2. Breach of fiduciary duty (against Hendrickson Properties and Hendrickson)

3. Constructive Fraud (against Hendrickson)

4. Constructive Fraud (against Lookout Ventures)

5. Unfair and Deceptive Trade Practices (against Hendrickson and Lookout Ventures)

6. Declaratory Judgment that Hendrickson Properties is not entitled to a Developer Fee under the AMA upon the sale of Veridea (against Hendrickson Properties)

7. Breach of contract (against HPA)

8. Breach of contract (against the Pledgors)

9. Declaratory Judgment that the Pledgors are required to produce certain financial records and that Trinity Apex and Veridea are entitled to the proceeds from the sale of any pledged collateral on a going forward basis.
Shortly after filing this action, the Plaintiffs also filed an the NC Action in which they challenge the constitutionally of the Town's zoning ordinance and allege, inter alia, that the Town wrongfully required the "Responsible Person" component of the UDO amendment (NC Compl., ¶ 29). All the landowners have been joined as necessary parties to the NC Action.

DISCUSSION

I. Relevant Standards Dismissal pursuant to CPLR § 3211(a)(4) may be appropriate where there is another action pending between the same parties for the same cause of action in a court of any state or the United States. This provision is permissive, not mandatory. Dismissal pursuant to CPLR § 3211(a)(5) is warranted where the cause of action is barred by the statute of limitations. Dismissal under CPLR § 3211(a)(7) is appropriate where the claim fails to state a cause of action. Finally, dismissal under CPLR 3211(a)(10) should be made if the court should not proceed in the absence of a person who should be a party.

II. Another Action Pending As an initial matter, and as discussed, a dismissal pursuant to CPLR § 3211 (a)(4) is not required. Moreover, the court already rejected this argument on its prior decision dismissal (NYSCEF Doc. No. 126). The Defendants may not avoid the court's decision by now asking the court to only dismiss certain claims (i.e., those seeking injunctive relief) in favor of the NC Action. The court will not dismiss this action in favor of the NC Action for all the reasons stated in the prior decision.

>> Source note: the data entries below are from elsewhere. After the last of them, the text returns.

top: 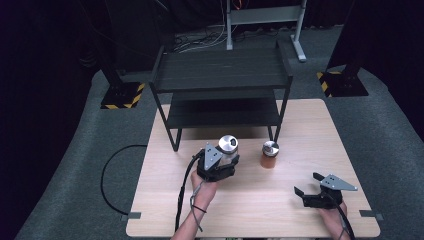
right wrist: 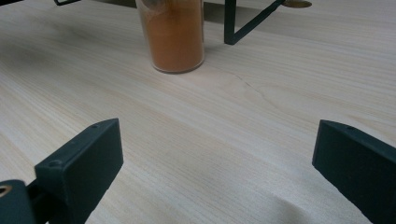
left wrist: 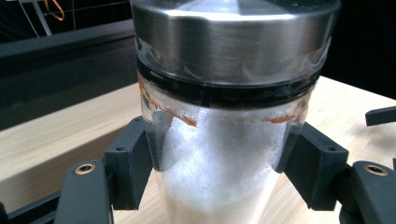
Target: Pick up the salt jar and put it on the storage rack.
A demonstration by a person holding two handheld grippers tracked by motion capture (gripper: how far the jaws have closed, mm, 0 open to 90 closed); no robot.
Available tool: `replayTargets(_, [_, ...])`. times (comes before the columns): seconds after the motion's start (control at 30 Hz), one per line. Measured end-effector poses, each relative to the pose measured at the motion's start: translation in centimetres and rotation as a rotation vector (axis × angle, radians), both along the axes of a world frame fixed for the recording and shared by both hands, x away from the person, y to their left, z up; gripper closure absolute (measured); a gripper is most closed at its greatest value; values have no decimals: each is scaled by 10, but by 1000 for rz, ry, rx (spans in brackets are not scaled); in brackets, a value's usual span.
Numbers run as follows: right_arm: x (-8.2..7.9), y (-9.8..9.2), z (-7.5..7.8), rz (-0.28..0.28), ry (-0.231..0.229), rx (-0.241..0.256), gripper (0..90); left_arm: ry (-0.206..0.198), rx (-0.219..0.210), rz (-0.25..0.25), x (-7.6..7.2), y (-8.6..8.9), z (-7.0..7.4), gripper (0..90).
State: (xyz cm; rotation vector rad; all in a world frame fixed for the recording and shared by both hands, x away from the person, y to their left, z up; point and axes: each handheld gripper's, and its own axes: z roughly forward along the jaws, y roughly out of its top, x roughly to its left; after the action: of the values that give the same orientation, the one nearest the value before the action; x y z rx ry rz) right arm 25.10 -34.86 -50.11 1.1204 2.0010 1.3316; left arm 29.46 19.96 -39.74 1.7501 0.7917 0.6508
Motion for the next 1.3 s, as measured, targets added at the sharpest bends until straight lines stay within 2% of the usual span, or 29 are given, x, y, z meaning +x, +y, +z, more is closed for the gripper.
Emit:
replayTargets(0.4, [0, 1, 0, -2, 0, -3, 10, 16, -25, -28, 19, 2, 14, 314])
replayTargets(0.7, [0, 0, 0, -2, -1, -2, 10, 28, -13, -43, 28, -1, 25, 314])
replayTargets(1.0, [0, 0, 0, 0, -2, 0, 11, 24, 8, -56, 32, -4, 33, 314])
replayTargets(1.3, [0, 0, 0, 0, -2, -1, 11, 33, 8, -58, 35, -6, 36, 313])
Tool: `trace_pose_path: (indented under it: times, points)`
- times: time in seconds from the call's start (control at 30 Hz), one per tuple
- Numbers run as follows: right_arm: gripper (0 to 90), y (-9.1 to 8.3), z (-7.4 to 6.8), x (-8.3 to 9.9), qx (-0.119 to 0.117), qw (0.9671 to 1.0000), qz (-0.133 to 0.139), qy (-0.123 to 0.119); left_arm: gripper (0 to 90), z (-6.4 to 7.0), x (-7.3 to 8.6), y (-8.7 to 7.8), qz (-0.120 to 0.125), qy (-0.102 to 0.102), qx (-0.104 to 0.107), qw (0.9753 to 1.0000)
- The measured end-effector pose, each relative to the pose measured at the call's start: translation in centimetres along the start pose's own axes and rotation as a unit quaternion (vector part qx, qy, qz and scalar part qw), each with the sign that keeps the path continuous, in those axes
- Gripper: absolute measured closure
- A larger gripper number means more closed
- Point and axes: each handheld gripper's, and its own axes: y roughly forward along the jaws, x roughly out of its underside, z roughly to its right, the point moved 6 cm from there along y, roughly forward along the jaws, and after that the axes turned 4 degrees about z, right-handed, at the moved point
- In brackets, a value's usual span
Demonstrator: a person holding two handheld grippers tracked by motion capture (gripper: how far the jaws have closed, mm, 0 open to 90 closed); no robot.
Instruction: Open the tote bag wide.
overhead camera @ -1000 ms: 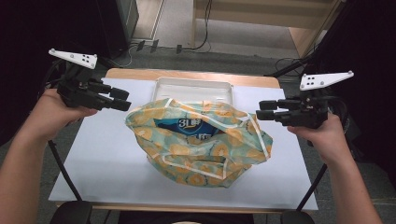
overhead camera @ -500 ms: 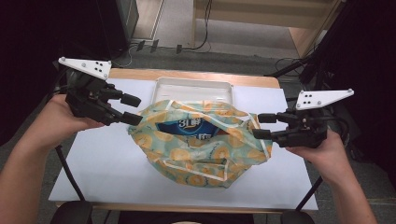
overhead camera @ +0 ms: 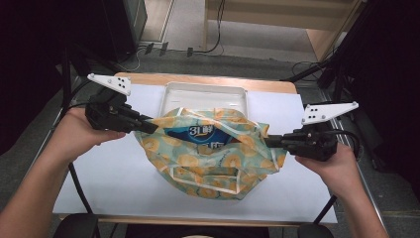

III. Statute of Limitations CPLR 3211(a)(5) The Defendants argue that the first through fifth and the seventh causes of action should all be dismissed as untimely. The Plaintiffs maintain that any arguments based on the statute of limitations were waived when the Defendants failed to preserve such objections before making their prior motion to dismiss based on forum non conveniens and/or for a stay and did not move at that time to dismiss based on the statute of limitations. The Defendants counter that even if this were true, the Preliminary Conference Order (the PC Order) dated September 4, 2019, entered into by the parties after oral argument on the first motion to dismiss, provided for defendants to move "to dismiss and/or answer w/in 30 days," and therefore any failure to reserve their rights with respect to the statute of limitation is a "nullity" (Reply Memo., p. 2). CPLR 3211(e) provides that an objection or defense based on the statute of limitations is waived unless raised in a responsive pleading or in a pre-answer motion to dismiss (Horst v Brown, 72 AD3d 434, 434 [1st Dept 2010]). However, such waiver may be "said to be retracted" under certain circumstances (id. at 436 [Roman, J., dissent. in part] [collecting cases]; see also, Scholastic Inc. v Pace Plumbing Corp., 129 AD3d 75, 80 [1st Dept 2015]). The threshold inquiry is one of prejudice (id.). A party suffers prejudice where it has been hindered in the preparation of its case or otherwise prevented from taking some measure in support of its position (Scholastic, 129 AD3d at 80; BMX Worldwide, Ltd. v Coppola NYC, Inc., 287 AD2d 383 [2001]). In Scholastic, the First Department held that the "motion court properly considered defendant's statute of limitations defense proffered for the first time in opposition to plaintiff's motion for summary judgment" because "the defendants vigorously asserted such a defense in his post-answer submissions" (129 AD3d at 80). Under those circumstances, the Court found there was no prejudice to the plaintiff despite the fact that the affirmative defense was not timely asserted. Here, inasmuch as the Defendants timely filed the instant motion to dismiss and gave notice of their intention to file a second motion to dismiss at the PC conference, the Plaintiffs have suffered no prejudice. This is particularly so as discovery has just commenced in this action. Accordingly, it cannot be said that the Defendants' statute of limitations arguments were waived.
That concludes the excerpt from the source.